15. The method of claim 14, further comprising:
injecting a fusing material into the bone via the intravertebral reduction device.
16. The method of claim 15, further comprising:
curing the fusing material.
17. An intravertebral reduction device, comprising:
a hollow inner shaft formed with a retention ball release hole; and
a hollow outer shaft disposed around the inner shaft, wherein the outer shaft includes a first flexible portion and a second flexible portion and wherein the intravertebral reduction device is movable between a retracted configuration and an expanded configuration.
18. The intravertebral reduction device of claim 17, wherein in the retracted configuration the first flexible portion and the second flexible portion are substantially parallel to a longitudinal axis of the intravertebral reduction device.
19. The intravertebral reduction device of claim 18, wherein in the retracted configuration a plurality of retention balls can be moved through the inner shaft and expelled from the retention ball release hole.
20. The intravertebral reduction device of claim 19, wherein in the expanded configuration the first flexible portion and the second flexible portion are bowed outward relative to the longitudinal axis of the intravertebral reduction device.
21. The intravertebral reduction device of claim 20, further comprising a stationary handle attached to the outer shaft.
22. The intravertebral reduction device of claim 21, further comprising a rotatable handle threadably engaged with the inner shaft.
23. The intravertebral reduction device of claim 22, wherein the rotatable handle is configured to rotate with respect to the stationary handle and slide the inner shaft relative to the outer shaft.

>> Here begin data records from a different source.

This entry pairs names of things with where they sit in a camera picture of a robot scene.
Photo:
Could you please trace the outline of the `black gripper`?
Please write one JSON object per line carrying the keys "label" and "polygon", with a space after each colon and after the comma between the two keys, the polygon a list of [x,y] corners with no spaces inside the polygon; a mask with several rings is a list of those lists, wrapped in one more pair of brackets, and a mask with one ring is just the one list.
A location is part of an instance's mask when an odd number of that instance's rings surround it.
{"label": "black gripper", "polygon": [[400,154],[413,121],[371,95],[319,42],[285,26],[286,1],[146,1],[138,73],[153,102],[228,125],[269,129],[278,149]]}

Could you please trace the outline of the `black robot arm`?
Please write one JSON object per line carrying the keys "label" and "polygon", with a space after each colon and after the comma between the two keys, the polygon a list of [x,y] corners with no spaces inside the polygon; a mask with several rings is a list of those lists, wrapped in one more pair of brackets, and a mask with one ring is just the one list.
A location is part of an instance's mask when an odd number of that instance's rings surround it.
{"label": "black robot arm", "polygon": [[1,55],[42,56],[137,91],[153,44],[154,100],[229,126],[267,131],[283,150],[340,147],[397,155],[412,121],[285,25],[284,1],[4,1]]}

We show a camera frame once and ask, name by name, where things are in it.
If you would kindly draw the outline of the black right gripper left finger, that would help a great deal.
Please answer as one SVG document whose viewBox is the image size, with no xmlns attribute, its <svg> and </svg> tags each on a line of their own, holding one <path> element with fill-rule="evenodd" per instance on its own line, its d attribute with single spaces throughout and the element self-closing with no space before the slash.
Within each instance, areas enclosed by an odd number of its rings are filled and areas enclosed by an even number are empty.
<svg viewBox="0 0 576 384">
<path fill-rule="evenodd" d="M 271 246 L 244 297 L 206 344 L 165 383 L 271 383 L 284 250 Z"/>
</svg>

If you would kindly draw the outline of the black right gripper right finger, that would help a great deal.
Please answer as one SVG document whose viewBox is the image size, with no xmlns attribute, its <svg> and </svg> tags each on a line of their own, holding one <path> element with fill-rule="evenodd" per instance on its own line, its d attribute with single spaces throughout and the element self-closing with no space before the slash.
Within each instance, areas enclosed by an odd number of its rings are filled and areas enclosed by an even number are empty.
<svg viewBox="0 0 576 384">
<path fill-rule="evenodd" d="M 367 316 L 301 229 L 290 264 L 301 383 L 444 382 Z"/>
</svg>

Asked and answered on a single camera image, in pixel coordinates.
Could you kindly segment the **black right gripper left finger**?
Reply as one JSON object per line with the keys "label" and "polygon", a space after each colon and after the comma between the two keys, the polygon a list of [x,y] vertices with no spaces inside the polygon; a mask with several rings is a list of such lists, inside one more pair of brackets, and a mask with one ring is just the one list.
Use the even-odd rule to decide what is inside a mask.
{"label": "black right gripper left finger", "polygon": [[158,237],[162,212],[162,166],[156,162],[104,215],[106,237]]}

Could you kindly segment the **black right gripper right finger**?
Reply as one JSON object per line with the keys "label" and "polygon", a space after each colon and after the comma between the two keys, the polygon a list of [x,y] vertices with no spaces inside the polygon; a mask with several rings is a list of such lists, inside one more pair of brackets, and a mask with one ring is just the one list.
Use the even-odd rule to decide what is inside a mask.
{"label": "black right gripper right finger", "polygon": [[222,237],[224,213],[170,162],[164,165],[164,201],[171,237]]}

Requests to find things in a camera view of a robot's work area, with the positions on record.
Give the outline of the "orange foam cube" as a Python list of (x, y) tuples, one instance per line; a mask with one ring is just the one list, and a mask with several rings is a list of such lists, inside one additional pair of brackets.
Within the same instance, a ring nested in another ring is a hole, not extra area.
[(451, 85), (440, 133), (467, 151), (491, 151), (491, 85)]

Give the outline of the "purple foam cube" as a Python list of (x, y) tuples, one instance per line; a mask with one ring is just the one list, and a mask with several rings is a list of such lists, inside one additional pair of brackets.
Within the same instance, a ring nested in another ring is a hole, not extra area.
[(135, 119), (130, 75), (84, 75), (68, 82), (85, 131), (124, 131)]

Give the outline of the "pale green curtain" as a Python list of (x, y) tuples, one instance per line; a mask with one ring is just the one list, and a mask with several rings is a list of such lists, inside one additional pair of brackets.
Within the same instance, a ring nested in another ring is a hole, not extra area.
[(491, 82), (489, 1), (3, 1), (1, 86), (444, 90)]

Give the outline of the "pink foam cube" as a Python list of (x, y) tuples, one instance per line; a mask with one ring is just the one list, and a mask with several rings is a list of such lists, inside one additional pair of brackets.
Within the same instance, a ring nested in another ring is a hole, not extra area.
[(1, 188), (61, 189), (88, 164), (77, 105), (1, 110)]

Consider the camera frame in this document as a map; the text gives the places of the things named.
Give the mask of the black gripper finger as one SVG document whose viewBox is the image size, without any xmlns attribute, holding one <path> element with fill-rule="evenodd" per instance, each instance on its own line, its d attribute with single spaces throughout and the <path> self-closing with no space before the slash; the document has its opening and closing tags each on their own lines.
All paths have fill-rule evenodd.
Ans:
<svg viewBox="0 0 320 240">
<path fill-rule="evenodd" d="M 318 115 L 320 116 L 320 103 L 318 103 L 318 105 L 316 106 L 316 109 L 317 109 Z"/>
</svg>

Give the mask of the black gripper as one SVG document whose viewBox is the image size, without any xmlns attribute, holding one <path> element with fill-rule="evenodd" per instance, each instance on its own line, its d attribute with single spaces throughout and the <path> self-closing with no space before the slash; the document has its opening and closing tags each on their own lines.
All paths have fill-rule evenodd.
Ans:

24. The intravertebral reduction device of claim 23, wherein as the inner shaft slides relative to the outer shaft, the intravertebral reduction device moves to the expanded configuration.
Description
    FIELD OF THE DISCLOSURE
  • [0001]
    The present disclosure relates generally to orthopedics and orthopedic surgery. More specifically, the present disclosure relates to intravertebral reduction devices.
  • BACKGROUND
  • [0002]
    In human anatomy, the spine is a generally flexible column that can take tensile and compressive loads. The spine also allows bending motion and provides a place of attachment for keels, muscles and ligaments. Generally, the spine is divided into three sections: the cervical spine, the thoracic spine and the lumbar spine. The sections of the spine are made up of individual bones (vertebrae) that are separated from each other by intervertebral discs.
  • [0003]
    The intervertebral discs function as shock absorbers and as joints. Further, the intervertebral discs can absorb the compressive and tensile loads to which the spinal column may be subjected. At the same time, the intervertebral discs can allow adjacent vertebral bodies to move relative to each other a limited amount, particularly during bending, or flexure, of the spine. Thus, the intervertebral discs are under constant muscular and/or gravitational pressure and generally, the intervertebral discs are the first parts of the lumbar spine to show signs of deterioration.
  • [0004]
    Facet joint degeneration is also common because the facet joints are in almost constant motion with the spine. In fact, facet joint degeneration and disc degeneration frequently occur together. Generally, although one may be the primary problem while the other is a secondary problem resulting from the altered mechanics of the spine, by the time surgical options are considered, both facet joint degeneration and disc degeneration typically have occurred. For example, the altered mechanics of the facet joints and/or intervertebral disc may cause spinal stenosis, degenerative spondylolisthesis, and degenerative scoliosis.
  • [0005]
    Further, vertebra can be broken due to traumatic injury. In such a case, the broken bone may need to be reduced. Once the bone is reduced, it may be desirable to maintain the bone in the reduced position.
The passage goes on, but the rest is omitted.